> What needs to be done
Write out the full listing again, exactly as it stands.

> Exercise data
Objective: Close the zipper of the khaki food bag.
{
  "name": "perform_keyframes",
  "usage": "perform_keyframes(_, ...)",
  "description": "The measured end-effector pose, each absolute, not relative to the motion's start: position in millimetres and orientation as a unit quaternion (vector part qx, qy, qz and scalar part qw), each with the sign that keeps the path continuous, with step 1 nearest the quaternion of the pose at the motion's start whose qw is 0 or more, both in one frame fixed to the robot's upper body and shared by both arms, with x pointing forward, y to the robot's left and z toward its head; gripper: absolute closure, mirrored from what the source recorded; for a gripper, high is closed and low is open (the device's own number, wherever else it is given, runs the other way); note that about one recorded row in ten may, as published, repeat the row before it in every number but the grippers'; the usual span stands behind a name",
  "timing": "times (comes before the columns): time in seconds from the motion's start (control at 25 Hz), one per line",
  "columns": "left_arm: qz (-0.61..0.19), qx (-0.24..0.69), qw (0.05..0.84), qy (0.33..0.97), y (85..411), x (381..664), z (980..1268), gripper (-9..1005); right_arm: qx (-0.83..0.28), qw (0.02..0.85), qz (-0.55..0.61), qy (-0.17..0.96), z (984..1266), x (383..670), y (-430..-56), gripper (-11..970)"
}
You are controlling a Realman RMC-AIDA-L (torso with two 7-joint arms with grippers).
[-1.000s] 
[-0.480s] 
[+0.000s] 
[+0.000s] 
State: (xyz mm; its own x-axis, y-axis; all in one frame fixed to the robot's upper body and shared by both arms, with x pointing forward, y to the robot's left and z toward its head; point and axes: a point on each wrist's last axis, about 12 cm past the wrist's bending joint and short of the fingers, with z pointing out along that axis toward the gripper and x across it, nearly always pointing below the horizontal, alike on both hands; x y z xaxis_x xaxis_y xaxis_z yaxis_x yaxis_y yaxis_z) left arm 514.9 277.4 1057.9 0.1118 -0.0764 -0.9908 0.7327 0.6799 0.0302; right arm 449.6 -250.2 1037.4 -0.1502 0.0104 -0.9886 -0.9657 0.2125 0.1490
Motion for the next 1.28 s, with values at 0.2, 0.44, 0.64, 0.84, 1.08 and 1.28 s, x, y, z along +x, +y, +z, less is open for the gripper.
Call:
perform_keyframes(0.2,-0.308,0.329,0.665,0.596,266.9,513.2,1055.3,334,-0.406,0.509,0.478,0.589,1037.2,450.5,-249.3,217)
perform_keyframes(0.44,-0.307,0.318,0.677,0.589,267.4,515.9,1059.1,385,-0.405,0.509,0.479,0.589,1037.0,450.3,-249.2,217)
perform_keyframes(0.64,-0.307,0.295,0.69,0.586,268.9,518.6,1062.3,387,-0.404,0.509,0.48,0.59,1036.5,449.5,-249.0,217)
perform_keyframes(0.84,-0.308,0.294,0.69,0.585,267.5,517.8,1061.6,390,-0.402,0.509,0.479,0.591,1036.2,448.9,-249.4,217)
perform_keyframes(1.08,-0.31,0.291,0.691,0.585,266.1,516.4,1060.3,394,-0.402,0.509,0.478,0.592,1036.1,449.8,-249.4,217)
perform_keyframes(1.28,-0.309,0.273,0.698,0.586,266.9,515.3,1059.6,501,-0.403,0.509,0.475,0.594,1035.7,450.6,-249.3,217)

> Finished task
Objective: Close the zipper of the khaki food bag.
{
  "name": "perform_keyframes",
  "usage": "perform_keyframes(_, ...)",
  "description": "The measured end-effector pose, each absolute, not relative to the motion's start: position in millimetres and orientation as a unit quaternion (vector part qx, qy, qz and scalar part qw), each with the sign that keeps the path continuous, with step 1 nearest the quaternion of the pose at the motion's start whose qw is 0 or more, both in one frame fixed to the robot's upper body and shared by both arms, with x pointing forward, y to the robot's left and z toward its head; gripper: absolute closure, mirrored from what the source recorded; for a gripper, high is closed and low is open (the device's own number, wherever else it is given, runs the other way); note that about one recorded row in ten may, as published, repeat the row before it in every number but the grippers'; the usual span stands behind a name",
  "timing": "times (comes before the columns): time in seconds from the motion's start (control at 25 Hz), one per line",
  "columns": "left_arm: qz (-0.61..0.19), qx (-0.24..0.69), qw (0.05..0.84), qy (0.33..0.97), y (85..411), x (381..664), z (980..1268), gripper (-9..1005); right_arm: qx (-0.83..0.28), qw (0.02..0.85), qz (-0.55..0.61), qy (-0.17..0.96), z (984..1266), x (383..670), y (-430..-56), gripper (-11..970)"
}
You are controlling a Realman RMC-AIDA-L (torso with two 7-joint arms with grippers).
[-1.000s] 
[-0.480s] 
[+0.000s] 
[+0.000s] 
State: (xyz mm; its own x-axis, y-axis; all in one frame fixed to the robot's upper body and shared by both arms, with x pointing forward, y to the robot's left and z toward its head; point and axes: a point on each wrist's last axis, about 12 cm past the wrist's bending joint and short of the fingers, with z pointing out along that axis toward the gripper and x across it, nearly always pointing below the horizontal, alike on both hands; x y z xaxis_x xaxis_y xaxis_z yaxis_x yaxis_y yaxis_z) left arm 514.9 277.4 1057.9 0.1118 -0.0764 -0.9908 0.7327 0.6799 0.0302; right arm 449.6 -250.2 1037.4 -0.1502 0.0104 -0.9886 -0.9657 0.2125 0.1490
Motion for the next 1.28 s, with values at 0.2, 0.44, 0.64, 0.84, 1.08 and 1.28 s, x, y, z along +x, +y, +z, less is open for the gripper.
Call:
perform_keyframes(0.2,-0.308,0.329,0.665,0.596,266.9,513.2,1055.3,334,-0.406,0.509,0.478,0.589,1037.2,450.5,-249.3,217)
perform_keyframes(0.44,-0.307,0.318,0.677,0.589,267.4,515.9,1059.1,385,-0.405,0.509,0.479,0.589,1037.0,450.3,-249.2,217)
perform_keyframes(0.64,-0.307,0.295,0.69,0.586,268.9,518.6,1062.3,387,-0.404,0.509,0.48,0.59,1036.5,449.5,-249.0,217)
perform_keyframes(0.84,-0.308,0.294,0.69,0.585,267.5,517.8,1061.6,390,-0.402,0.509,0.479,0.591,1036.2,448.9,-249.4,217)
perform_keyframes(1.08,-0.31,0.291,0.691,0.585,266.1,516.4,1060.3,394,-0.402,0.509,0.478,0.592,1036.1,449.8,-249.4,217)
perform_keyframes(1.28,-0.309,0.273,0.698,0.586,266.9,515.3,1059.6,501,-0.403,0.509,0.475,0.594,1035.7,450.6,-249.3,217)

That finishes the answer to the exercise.